C++ string splitting segmentation error


I am splitting a string into a vector of strings

    vector<string> tokens;

    stringstream strstm(str);
    string item;
    while (getline(strstm, item, ' ')) {
        tokens.push_back(item);
    }

    token_idx = 0;

    cout << "size = " << tokens.size() << endl;

    for (unsigned int i = 0; i < tokens.size(); i++)
    {
        cout << tokens[i] << "[" << i << "]" << endl;
    } 

The split is successful, and the size() and its elements is what I like it to be.

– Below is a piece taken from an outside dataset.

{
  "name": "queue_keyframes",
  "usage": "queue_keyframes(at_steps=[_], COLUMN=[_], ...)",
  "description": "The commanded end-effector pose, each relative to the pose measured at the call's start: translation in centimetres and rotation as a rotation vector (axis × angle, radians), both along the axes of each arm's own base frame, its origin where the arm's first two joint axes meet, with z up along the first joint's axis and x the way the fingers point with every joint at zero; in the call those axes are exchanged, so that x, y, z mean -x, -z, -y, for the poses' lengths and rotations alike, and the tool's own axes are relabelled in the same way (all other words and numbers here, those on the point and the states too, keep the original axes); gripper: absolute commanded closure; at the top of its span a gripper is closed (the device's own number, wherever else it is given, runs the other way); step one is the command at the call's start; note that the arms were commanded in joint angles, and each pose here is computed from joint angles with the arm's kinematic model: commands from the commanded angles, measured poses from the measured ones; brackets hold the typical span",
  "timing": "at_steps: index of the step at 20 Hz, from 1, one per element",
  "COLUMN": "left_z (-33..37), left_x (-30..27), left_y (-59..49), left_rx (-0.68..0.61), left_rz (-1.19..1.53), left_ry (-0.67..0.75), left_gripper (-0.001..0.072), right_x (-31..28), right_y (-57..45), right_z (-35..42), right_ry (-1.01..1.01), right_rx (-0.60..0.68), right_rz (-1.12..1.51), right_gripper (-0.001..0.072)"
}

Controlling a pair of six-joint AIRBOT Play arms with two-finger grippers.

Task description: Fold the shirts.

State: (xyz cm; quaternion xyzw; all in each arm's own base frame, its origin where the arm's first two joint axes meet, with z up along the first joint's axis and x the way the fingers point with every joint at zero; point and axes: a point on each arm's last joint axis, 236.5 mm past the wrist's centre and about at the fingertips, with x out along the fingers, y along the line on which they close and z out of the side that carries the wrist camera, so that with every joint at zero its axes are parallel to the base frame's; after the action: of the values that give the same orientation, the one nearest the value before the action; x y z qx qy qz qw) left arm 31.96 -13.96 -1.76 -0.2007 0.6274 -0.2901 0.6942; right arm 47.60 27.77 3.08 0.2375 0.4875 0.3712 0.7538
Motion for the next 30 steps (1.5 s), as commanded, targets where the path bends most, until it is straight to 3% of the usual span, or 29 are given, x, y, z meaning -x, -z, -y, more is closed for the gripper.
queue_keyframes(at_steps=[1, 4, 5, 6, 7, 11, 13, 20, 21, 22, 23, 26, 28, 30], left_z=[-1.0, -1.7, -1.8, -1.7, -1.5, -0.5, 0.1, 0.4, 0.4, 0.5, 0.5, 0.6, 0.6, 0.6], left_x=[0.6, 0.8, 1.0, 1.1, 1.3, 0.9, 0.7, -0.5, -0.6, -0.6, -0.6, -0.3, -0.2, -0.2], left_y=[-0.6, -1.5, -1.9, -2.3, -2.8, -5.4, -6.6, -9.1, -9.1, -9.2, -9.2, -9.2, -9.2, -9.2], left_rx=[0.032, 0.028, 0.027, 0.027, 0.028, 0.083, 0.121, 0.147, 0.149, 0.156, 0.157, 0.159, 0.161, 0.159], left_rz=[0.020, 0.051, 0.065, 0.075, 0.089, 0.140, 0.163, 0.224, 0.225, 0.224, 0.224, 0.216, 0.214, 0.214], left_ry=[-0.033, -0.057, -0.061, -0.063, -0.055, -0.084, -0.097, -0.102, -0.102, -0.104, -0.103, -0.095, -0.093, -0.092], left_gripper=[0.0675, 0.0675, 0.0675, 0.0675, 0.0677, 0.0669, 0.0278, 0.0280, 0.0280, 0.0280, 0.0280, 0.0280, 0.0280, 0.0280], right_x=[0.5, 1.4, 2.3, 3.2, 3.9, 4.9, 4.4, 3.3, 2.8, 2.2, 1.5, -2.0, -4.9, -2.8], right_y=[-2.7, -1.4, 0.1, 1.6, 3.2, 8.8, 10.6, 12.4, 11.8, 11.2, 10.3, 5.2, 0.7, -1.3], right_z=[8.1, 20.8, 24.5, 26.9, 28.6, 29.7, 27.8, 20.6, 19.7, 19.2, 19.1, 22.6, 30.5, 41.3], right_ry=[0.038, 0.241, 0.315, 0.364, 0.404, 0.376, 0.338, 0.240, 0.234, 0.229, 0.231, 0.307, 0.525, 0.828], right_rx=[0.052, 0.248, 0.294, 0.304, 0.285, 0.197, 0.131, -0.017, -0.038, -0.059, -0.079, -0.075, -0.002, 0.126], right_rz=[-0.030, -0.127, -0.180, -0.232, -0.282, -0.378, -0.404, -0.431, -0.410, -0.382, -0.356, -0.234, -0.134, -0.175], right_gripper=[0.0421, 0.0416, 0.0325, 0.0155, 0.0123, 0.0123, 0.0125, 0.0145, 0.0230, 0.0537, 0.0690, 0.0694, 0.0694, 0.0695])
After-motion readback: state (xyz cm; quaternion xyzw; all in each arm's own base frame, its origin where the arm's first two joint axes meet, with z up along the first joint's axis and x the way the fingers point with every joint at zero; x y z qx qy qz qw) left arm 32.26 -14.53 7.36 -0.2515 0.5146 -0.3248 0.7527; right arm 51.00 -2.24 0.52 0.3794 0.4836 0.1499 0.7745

However the last token seems to act strangely when I try to get its value.

string Lexer::consume() {
    if (hasValue()) {
        token_idx++;
        cout << "consumed " << tokens[token_idx-1] << " tokens = " << token_idx -1 << endl;
        return tokens[token_idx-1];
    }
    cout << "didn't consume, token_idx = " << token_idx << endl;
    return "null";
}

hasVal is like this

bool Lexer::hasValue() {
    if ( token_idx < tokens.size()) {
        return true;
    } else {
        return false;
    }
}

if i have an input string like such 1 + 2 * 3 the expected output from my program should be (+1(*23)), however I am getting a segmentation error.

size = 5
1[0]
+[1]
2[2]
*[3]
3[4]
consumed 1 tokens = 0
consumed + tokens = 1
consumed 2 tokens = 2
consumed * tokens = 3
consumed 3 tokens = 4
Segmentation fault (core dumped)

But if i change the has value check to ( token_idx < tokens.size() -1 ), the program will return (+1 (*2 null))

size = 5
1[0]
+[1]
2[2]
*[3]
3[4]
consumed 1 tokens = 0
consumed + tokens = 1
consumed 2 tokens = 2
consumed * tokens = 3
didn't consume, token_idx = 4
(+1 (*2 null))

So I'm wondering if there's a end of line after the 3 when splitting the way that I did or is there some other factors contributing to this behaviour? I am quite certain I am not going out of bounds for the vector though.


Solution

  • I think the real incriminated code generating the error is not showed her but since I can sense the way you are manipulating indice... there is no mistery that you have done an error accessing past the end on your token list, in addition whith an error prone design, that's all.

    if (hasValue()) { // has value is useless to me
        token_idx++;  // why incrementing this here ?
    
        cout << "consumed " << tokens[token_idx-1] << " tokens = " << token_idx -1 << endl;
    
        return tokens[token_idx-1];
    }
    

    change it to this:

    if ( token_idx < tokens.size() ) { 
        cout << "consumed " << tokens[token_idx] << " tokens = " << token_idx << endl;
    
        return tokens [ token_idx++ ];
    }
    

    Also read about recursive descent parsing, It's realy simple and you will be a lot more informed on parsing, avoiding common pitfalls.